According to Paige, just by shifting to an API-led composable enterprise (often referred to as the process of “digital transformation”), organizations naturally inherit some security benefits that simply don’t exist when IT is built as a monolith. “An API-led connectivity approach defines methods for connecting and exposing assets with APIs” says Paige. “Rather than connecting things point-to-point, every asset now becomes a managed API, which is a standardized, accessible and well-defined entry point that is easy to visualize and, therefore, secure. What emerges out of an API-led connectivity approach is an application network that allows for the concept of security by design.”
“Security teams have increased visibility of the data flowing through an application network and flexible options for controlling who has access to particular systems and applications, what information they have access to and what authentication is required to get in, among a number of other options. With an application network, these doors are built into an organization’s connectivity fabric, making it more secure.”
But, in the spirit of GDPR, there’s an additional benefit to enforcing the idea of an API-led, service-oriented infrastructure. If you can re-imagine a monolithic stack of systems and software as a fabric of reusable services talking to one another through APIs or other services-oriented interfaces, then it should be difficult to envision those interfaces through which the data omnidirectionally flows as turnstiles. And just like anywhere else you encounter a physical turnstile (a subway, a stadium, an office building, etc), turnstiles serve as a natural form of boundary management to not only double check the permission of something or someone to pass through it, but also to make a record of that passage. You know, like an audit trail (if your lawyer demands it).
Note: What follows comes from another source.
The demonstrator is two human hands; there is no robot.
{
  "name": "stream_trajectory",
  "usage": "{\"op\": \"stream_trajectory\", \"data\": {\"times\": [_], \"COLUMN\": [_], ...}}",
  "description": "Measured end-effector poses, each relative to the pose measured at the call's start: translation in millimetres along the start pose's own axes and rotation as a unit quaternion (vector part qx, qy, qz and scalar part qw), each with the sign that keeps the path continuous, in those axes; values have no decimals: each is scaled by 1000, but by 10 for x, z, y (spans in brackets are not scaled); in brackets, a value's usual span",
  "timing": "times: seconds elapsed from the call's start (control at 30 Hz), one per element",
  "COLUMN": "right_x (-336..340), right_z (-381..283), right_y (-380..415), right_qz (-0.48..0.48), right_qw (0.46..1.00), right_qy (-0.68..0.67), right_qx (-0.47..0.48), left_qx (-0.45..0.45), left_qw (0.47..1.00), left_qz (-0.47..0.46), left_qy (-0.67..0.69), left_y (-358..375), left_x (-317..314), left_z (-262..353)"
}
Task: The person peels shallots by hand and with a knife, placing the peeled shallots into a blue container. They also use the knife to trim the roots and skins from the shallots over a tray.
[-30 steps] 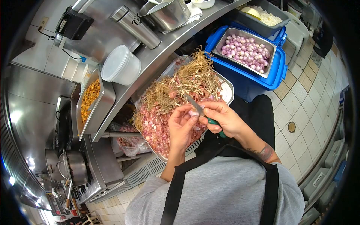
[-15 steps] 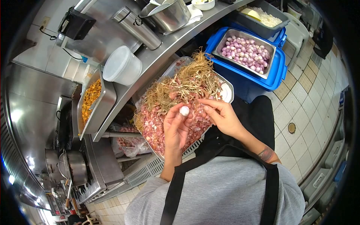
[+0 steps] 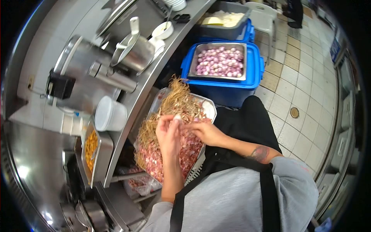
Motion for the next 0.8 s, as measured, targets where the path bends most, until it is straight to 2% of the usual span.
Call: {"op": "stream_trajectory", "data": {"times": [0.03, 0.13, 0.2, 0.27, 0.3, 0.37, 0.47, 0.57, 0.6, 0.63, 0.7, 0.77, 0.8], "right_x": [-126, -277, -257, -140, -92, -68, 43, -27, -100, -110, -135, -133, -136], "right_z": [175, 409, 422, 360, 410, 522, 516, 657, 741, 753, 737, 709, 695], "right_y": [-18, -11, -1, 29, 24, 19, 0, -50, -54, -73, -69, -62, -57], "right_qz": [-21, -1, 0, 23, 14, -9, 22, 39, 38, 47, 33, 11, 6], "right_qw": [1000, 1000, 1000, 997, 999, 994, 998, 995, 985, 990, 978, 974, 964], "right_qy": [19, 7, 20, 70, 34, -43, -29, -66, -124, -103, -158, -170, -211], "right_qx": [-8, 12, 2, 12, -25, -96, -48, -69, -112, -85, -133, -148, -160], "left_qx": [8, -50, -88, -130, -150, -127, -115, -90, -75, -60, 3, -86, -98], "left_qw": [999, 996, 988, 980, 976, 972, 985, 965, 955, 942, 910, 838, 822], "left_qz": [-36, -77, -126, -151, -153, -176, -17, 98, 118, 138, 108, 109, 122], "left_qy": [-24, -2, -8, -21, -41, -91, -129, -225, -263, -300, -399, -528, -547], "left_y": [-174, -690, -741, -675, -610, -582, -481, -406, -372, -332, -265, -184, -173], "left_x": [-179, -795, -1157, -1236, -1230, -920, -188, 693, 927, 1169, 1523, 1557, 1545], "left_z": [-33, -50, 87, 147, 179, 62, -25, -105, -175, -243, -497, -512, -504]}}
Point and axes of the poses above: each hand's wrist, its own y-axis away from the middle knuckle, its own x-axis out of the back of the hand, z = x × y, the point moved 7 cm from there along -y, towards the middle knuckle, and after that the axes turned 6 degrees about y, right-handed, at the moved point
“APIs can be a natural turnstile between systems where data traveling from one place to another can be clearly identified. [In other words] the application network can provide organizations with powerful and enriched end-to-end visibility, from receipt of the initial API request call, to fulfillment of that request based on the underlying logic (e.g. database query)” Paige told ProgrammableWeb. “At each step, fine-grained monitoring, tracking and/or analysis are possible. The end result of an application network, provides the benefit of having a detailed and holistic view into all data usage in one place, so businesses now have the ability to act quickly and smartly should any issues arise or any changes need to be made.”
For example, GDPR issues.
Of course, the benefits of greatly improved security (by design), governance, and now, compliance, do not automagically accrue to anyone that starts to deploy an API-led fabric of software. While putting APIs in place is an important start to a long journey, there are currently thousands if not millions of ungoverned, unmanaged, and more importantly, unsecured APIs in the world. It still takes additional investment and the right team to get the necessary controls in place to protect your organization and its constituents.
This article first appeared on ProgrammableWeb.